La experiencia comienza en zonas rurales como Anamuya, en Punta Cana, donde los visitantes se adentran en el campo a bordo de vehículos tipo safari. Este primer acercamiento abre una ventana a la vida cotidiana de las comunidades locales con visitas a casas típicas, donde las costumbres, la gastronomía y la preparación artesanal del café son reveladas, siendo un encuentro directo con la esencia del país, lejos de los circuitos turísticos convencionales.
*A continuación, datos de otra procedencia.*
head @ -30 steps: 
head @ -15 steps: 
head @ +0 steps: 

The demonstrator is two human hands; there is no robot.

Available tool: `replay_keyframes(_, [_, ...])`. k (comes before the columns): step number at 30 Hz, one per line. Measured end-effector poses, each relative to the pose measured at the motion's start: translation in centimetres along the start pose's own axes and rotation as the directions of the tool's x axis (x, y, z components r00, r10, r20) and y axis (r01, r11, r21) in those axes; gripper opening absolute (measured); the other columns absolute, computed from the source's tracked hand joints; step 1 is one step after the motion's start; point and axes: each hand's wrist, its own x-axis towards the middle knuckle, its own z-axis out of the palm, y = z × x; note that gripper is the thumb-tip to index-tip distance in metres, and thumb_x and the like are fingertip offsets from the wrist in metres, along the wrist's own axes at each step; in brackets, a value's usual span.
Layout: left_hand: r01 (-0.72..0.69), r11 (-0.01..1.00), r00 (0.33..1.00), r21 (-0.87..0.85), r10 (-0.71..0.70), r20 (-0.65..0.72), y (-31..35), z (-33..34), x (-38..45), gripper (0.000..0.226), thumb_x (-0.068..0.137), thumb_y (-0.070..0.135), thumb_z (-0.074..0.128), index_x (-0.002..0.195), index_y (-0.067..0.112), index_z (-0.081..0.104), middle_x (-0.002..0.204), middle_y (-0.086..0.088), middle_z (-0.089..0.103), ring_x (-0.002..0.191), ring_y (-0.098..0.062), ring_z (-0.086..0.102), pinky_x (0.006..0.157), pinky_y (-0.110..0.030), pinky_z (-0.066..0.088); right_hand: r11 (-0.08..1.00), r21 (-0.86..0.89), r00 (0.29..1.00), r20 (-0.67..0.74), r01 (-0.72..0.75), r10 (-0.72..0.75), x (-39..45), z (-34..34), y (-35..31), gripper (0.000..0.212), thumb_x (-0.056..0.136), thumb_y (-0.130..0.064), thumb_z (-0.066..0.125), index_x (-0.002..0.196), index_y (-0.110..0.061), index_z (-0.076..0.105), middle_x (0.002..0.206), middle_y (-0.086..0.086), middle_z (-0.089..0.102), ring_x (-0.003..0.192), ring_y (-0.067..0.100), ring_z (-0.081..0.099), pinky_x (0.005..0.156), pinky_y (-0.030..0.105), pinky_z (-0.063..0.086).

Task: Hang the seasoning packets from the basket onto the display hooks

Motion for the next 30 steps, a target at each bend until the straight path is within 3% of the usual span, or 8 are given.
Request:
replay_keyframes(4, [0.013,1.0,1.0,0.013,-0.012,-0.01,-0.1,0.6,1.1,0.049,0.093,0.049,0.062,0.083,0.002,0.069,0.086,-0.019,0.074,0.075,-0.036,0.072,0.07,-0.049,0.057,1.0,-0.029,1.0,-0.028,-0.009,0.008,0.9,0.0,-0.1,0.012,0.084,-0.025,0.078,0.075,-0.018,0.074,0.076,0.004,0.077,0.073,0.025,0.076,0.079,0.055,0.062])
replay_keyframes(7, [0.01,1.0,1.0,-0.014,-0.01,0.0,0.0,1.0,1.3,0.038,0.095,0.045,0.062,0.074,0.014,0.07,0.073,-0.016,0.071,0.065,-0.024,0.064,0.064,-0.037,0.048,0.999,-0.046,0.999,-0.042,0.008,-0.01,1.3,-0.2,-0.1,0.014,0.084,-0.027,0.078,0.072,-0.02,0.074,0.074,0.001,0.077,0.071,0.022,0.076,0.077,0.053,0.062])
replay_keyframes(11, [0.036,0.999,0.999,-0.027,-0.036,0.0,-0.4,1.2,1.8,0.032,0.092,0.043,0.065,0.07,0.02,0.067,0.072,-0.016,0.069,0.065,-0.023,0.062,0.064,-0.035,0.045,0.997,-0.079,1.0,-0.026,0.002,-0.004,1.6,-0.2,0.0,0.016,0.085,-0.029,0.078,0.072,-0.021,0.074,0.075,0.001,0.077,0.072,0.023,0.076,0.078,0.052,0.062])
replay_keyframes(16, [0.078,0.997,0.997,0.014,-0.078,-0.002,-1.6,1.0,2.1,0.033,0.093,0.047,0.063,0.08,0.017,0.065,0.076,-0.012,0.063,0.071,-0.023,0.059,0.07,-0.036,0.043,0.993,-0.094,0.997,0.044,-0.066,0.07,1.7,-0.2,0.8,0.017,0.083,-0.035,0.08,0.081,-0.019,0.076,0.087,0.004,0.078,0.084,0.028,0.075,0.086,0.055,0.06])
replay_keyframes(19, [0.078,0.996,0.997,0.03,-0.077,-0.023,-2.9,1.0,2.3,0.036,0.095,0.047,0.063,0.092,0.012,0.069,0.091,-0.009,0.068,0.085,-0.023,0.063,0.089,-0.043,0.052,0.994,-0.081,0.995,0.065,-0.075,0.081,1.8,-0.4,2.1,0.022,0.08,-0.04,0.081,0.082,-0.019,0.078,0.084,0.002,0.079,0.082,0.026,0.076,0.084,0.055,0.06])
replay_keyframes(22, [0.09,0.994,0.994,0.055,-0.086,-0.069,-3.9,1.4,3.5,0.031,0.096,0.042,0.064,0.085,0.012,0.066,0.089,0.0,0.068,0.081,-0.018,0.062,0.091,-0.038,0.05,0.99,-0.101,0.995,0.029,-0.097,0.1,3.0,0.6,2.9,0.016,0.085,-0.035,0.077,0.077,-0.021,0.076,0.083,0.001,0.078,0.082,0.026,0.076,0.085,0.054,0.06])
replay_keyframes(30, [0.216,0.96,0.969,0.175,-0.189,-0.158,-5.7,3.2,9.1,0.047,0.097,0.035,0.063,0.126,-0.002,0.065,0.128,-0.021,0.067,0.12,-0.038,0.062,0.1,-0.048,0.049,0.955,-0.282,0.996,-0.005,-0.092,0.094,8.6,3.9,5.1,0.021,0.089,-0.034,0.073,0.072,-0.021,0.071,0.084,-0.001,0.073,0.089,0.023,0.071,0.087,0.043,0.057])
Además, el recorrido continúa por senderos rodeados de vegetación tropical, atravesando no sólo plantaciones de café, cacao y caña de azúcar, sino también otros cultivos característicos como el tabaco, la piña y el plátano.


De raíces verdes


Para quienes buscan una experiencia más profunda, el interior del país ofrece rutas ecológicas que invitan a descubrir el café desde su origen, en contacto directo con la tierra y las comunidades que lo cultivan. Entre ellas destacan la Ruta del Café Atabey, en las montañas de Bonao, y la Ruta del Café Jamao, en la región de Salcedo, dos propuestas que permiten adentrarse en paisajes exuberantes y en dinámicas rurales donde el tiempo parece transcurrir a otro ritmo.


En la Ruta Atabey, por ejemplo, es posible recorrer senderos como El Higo, que se extiende durante aproximadamente dos horas y media a través de un entorno rico en biodiversidad, con más de 120 especies vegetales que acompañan el trayecto. El sendero El Cafetal, más corto pero igualmente revelador, pone en valor el cultivo bajo sombra y la complejidad de los sistemas agroforestales que caracterizan la región.


Por su parte, El Candongo ofrece una experiencia más íntima, combinando vistas montañosas con encuentros cercanos con familias productoras, quienes comparten de primera mano su conocimiento, técnicas y tradición.


Cada uno de estos caminos no solo revela la diversidad del entorno natural, sino también el esfuerzo, la dedicación y el legado cultural que hay detrás de cada taza, permitiendo comprender el café como un vínculo vivo entre la tierra, la historia y las personas que lo hacen posible.


Un viaje que permanece


Más allá de un recorrido turístico, la Ruta del Café es una invitación a detener el tiempo y mirar de cerca aquello que suele pasar desapercibido. En cada sendero, en cada conversación y en cada proceso, se revela una forma de vida marcada por la tierra, el conocimiento heredado y la dedicación cotidiana. Recorrerla es adentrarse en un hilo conductor que une territorio, memoria y comunidad, y que deja en cada taza una huella que va mucho más allá del sabor.